(TASK STATEMENT): When you reach the line with "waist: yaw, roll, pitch" in the data below, begin printing lines exactly, and stop once the line with "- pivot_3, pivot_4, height" has been printed.

═════ DATA SHOWN

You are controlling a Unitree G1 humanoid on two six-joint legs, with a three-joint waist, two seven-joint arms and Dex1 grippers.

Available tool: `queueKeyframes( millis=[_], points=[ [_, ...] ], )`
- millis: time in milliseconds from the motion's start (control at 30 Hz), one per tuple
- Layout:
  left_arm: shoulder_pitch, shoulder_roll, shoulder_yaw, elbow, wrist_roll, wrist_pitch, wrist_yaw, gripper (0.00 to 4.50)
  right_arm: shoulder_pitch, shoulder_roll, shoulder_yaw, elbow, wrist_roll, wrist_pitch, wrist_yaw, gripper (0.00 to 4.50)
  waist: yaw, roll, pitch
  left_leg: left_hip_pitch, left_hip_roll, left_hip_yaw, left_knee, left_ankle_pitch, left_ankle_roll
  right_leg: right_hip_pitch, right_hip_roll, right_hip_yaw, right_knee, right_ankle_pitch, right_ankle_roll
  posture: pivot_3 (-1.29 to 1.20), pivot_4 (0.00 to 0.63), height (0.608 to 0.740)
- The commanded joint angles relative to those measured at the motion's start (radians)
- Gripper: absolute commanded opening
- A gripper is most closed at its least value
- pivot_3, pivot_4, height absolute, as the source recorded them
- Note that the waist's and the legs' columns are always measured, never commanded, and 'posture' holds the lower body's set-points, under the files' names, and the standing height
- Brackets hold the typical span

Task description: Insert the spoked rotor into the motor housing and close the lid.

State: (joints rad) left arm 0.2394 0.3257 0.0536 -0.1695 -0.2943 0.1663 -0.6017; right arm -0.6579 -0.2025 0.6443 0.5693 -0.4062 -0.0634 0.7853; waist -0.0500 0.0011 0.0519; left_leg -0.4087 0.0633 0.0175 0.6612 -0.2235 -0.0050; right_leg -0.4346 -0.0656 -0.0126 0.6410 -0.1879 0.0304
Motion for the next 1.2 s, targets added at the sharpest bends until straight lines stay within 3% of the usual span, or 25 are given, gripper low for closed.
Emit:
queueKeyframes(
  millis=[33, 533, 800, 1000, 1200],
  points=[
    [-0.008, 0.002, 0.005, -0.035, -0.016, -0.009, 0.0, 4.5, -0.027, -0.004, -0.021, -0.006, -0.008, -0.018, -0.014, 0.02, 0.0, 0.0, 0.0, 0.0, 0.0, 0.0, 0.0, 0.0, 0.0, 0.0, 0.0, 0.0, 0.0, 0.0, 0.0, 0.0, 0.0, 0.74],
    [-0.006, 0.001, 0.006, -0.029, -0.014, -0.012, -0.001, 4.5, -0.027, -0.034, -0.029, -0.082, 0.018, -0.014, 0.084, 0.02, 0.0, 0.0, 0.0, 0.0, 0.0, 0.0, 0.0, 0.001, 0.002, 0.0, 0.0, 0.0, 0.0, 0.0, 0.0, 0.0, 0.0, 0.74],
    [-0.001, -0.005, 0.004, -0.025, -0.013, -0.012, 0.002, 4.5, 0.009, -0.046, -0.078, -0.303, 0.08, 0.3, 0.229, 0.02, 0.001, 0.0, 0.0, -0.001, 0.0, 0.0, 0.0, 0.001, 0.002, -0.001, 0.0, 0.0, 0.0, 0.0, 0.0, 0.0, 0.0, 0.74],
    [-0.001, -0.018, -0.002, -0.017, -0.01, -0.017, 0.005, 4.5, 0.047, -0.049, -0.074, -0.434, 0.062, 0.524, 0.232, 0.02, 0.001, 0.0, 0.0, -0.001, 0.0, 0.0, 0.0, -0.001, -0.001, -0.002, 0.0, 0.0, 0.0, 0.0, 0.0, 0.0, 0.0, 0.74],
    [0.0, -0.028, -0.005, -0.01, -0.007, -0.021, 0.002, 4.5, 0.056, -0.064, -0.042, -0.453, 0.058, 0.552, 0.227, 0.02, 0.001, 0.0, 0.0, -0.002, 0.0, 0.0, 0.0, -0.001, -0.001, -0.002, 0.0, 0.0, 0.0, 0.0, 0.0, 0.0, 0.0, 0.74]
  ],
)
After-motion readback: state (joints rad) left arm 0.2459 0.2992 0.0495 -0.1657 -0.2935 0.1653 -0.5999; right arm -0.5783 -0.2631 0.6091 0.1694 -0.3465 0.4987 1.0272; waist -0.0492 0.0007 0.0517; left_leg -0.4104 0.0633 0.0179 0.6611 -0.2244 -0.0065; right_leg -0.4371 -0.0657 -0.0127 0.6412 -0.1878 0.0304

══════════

(YOUR SOLUTION):
  waist: yaw, roll, pitch
  left_leg: left_hip_pitch, left_hip_roll, left_hip_yaw, left_knee, left_ankle_pitch, left_ankle_roll
  right_leg: right_hip_pitch, right_hip_roll, right_hip_yaw, right_knee, right_ankle_pitch, right_ankle_roll
  posture: pivot_3 (-1.29 to 1.20), pivot_4 (0.00 to 0.63), height (0.608 to 0.740)
- The commanded joint angles relative to those measured at the motion's start (radians)
- Gripper: absolute commanded opening
- A gripper is most closed at its least value
- pivot_3, pivot_4, height absolute, as the source recorded them

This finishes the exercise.